Rockwood Academy (formerly Park View School) is a mixed secondary school located in Alum Rock, Birmingham. The academy is sponsored by CORE Education Trust. It was judged Good at an Ofsted inspection in 2016. A further Ofsted inspection in April 2025 found that the school had taken effective action to maintain the standards at its previous inspection. Inspectors described Rockwood Academy as a "productive and inclusive place of learning", with pupils responding well to the school's high expectations.

==History==
The school was built in the 1960s and was known as Naseby School. In 1983 it became Park View School and was based over two sites. The Lower School was located on Naseby Road and Upper school was based in Park Hall School. The school became Park View Business and Enterprise School in 2005 and later was refurbished in the early 2010s under the Building Schools for the Future programme. The school was previously a specialist Business and Enterprise College; however, in 2013 it became an academy sponsored by Park View Educational Trust.

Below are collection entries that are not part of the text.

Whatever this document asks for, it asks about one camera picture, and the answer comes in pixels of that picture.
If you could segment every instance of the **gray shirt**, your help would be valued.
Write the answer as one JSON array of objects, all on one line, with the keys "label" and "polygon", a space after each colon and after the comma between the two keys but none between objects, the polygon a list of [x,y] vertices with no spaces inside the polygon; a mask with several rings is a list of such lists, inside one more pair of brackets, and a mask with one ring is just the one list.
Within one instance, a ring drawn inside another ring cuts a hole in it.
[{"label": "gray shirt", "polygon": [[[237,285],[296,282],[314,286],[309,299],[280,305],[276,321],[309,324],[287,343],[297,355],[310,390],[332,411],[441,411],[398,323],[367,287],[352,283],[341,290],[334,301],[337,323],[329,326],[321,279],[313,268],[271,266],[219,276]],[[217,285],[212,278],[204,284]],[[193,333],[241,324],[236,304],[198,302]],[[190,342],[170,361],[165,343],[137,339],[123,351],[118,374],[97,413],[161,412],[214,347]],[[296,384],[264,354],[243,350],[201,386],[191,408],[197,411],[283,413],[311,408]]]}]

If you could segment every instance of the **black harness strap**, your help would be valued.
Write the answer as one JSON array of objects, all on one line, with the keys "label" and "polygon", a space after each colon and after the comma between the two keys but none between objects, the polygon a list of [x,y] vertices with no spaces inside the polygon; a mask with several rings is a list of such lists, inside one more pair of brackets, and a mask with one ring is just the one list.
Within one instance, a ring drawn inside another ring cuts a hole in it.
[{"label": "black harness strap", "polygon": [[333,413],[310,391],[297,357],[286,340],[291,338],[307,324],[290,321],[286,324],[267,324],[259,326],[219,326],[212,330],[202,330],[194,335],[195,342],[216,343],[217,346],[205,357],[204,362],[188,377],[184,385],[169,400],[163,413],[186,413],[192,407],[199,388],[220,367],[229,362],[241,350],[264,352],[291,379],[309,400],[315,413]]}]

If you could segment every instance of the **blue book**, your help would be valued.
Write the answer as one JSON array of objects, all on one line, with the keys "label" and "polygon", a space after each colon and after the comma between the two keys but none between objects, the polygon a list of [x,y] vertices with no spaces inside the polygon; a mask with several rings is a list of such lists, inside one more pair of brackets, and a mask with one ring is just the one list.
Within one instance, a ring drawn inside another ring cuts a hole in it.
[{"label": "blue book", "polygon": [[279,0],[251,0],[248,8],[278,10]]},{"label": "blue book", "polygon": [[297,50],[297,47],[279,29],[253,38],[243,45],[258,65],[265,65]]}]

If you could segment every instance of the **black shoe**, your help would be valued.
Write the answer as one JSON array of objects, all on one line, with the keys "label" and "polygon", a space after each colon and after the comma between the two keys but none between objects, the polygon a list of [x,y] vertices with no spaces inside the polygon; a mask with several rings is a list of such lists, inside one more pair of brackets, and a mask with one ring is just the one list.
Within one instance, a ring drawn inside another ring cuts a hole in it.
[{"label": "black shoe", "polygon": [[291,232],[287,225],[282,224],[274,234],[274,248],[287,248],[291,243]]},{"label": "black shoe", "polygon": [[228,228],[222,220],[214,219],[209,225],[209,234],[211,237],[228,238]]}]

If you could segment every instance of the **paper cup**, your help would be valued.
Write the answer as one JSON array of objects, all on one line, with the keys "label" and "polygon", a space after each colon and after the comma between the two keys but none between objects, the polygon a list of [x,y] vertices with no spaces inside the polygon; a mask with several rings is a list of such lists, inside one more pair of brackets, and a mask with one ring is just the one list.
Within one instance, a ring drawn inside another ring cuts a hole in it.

In 2014 the school was subject to an inquiry: see Operation Trojan Horse. The school was put under investigation by Ofsted. In 2015 the Education Funding Agency (EFA) found financial irregularities to the amount of £70,000, including a payment of £27,000 to a public relations firm without authorisation from the EFA. The EFA report alleged that money which had been allocated to the school under the government's pupil premium scheme — which is intended to help the most disadvantaged of children — was misused on public relations.

The school was renamed Rockwood Academy in September 2015, at the request of the children and their families. Rockwood is now sponsored by CORE Education Trust which has lifted the academy from special measures to 'Good' by Ofsted in 2016.